> **Exercise brief**
Set down, please, exactly the lines below that run from the line with "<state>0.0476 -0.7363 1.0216" to the line with "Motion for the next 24", both lines included.

Records from a data collection:
****************
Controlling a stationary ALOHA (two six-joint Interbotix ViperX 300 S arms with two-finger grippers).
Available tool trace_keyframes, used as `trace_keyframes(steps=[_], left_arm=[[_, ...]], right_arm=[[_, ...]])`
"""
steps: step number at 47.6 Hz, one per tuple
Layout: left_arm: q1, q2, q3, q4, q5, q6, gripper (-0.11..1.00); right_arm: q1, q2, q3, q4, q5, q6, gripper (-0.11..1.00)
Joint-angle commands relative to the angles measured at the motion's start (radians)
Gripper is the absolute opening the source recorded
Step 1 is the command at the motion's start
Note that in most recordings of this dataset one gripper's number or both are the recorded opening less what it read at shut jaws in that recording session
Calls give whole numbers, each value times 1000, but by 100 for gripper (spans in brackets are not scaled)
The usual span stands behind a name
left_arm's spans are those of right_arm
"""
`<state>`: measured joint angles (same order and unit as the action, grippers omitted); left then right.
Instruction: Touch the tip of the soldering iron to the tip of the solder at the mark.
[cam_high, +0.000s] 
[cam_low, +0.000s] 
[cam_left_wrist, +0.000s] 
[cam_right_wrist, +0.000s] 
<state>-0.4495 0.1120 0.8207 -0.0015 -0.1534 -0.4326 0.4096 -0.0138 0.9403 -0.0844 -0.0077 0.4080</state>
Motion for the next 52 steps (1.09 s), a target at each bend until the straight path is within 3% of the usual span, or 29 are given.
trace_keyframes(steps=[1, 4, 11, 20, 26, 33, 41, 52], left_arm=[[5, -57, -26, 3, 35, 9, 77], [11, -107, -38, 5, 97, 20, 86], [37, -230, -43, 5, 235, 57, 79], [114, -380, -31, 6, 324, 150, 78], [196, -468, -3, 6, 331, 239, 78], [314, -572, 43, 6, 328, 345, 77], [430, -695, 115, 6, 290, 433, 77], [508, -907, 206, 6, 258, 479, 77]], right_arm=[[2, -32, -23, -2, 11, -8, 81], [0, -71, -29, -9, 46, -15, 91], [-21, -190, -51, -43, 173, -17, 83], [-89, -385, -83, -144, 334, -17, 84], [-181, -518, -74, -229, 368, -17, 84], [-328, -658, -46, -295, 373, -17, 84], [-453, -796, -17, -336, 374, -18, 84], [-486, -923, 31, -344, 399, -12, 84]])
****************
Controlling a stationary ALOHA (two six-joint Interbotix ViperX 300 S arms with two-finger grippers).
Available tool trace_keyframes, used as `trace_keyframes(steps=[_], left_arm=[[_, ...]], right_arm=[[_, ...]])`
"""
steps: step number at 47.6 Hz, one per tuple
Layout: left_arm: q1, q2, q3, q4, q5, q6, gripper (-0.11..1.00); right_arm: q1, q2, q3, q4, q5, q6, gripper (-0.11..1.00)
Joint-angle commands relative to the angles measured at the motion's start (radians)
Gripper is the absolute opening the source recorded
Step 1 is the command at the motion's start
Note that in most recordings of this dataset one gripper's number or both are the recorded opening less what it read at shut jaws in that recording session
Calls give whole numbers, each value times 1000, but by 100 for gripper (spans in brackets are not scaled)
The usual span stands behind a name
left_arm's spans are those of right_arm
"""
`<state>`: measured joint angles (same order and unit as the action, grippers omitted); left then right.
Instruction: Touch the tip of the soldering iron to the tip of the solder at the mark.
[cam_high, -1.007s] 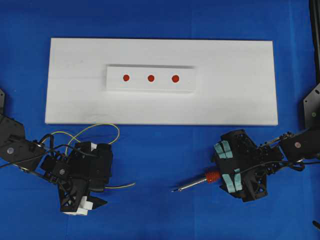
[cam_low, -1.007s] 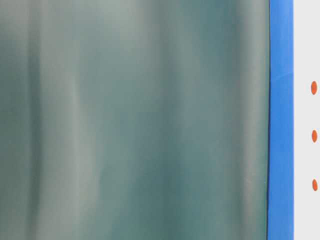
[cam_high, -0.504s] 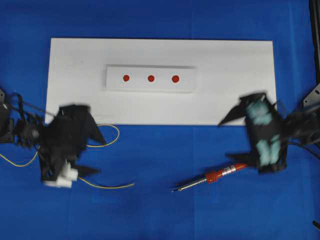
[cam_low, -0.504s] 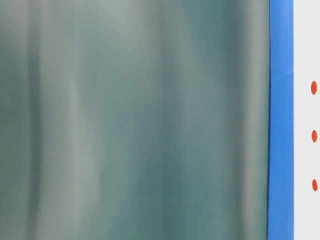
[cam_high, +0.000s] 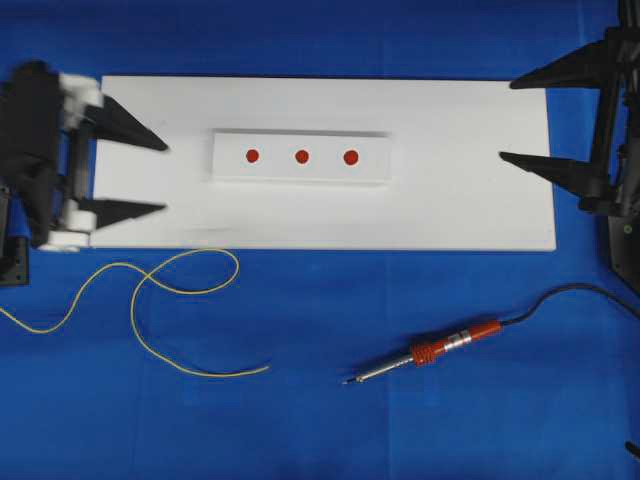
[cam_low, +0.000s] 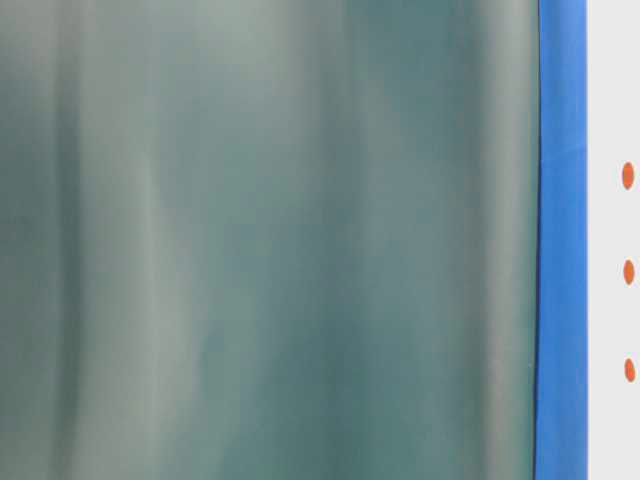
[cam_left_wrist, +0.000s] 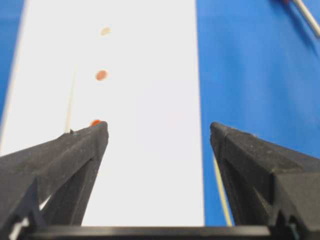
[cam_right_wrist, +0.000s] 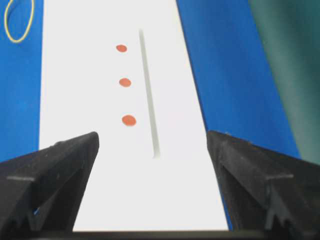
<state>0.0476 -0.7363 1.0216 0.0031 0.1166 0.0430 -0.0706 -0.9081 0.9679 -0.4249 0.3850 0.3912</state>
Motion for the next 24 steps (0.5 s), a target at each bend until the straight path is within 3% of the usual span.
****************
> **Written answer**
<state>0.0476 -0.7363 1.0216 0.0031 0.1166 0.0430 -0.0706 -0.9081 0.9679 -0.4249 0.3850 0.3912</state>
Motion for the next 24 steps (0.5 s), a target at each bend until the straight path is within 3% of the usual span.

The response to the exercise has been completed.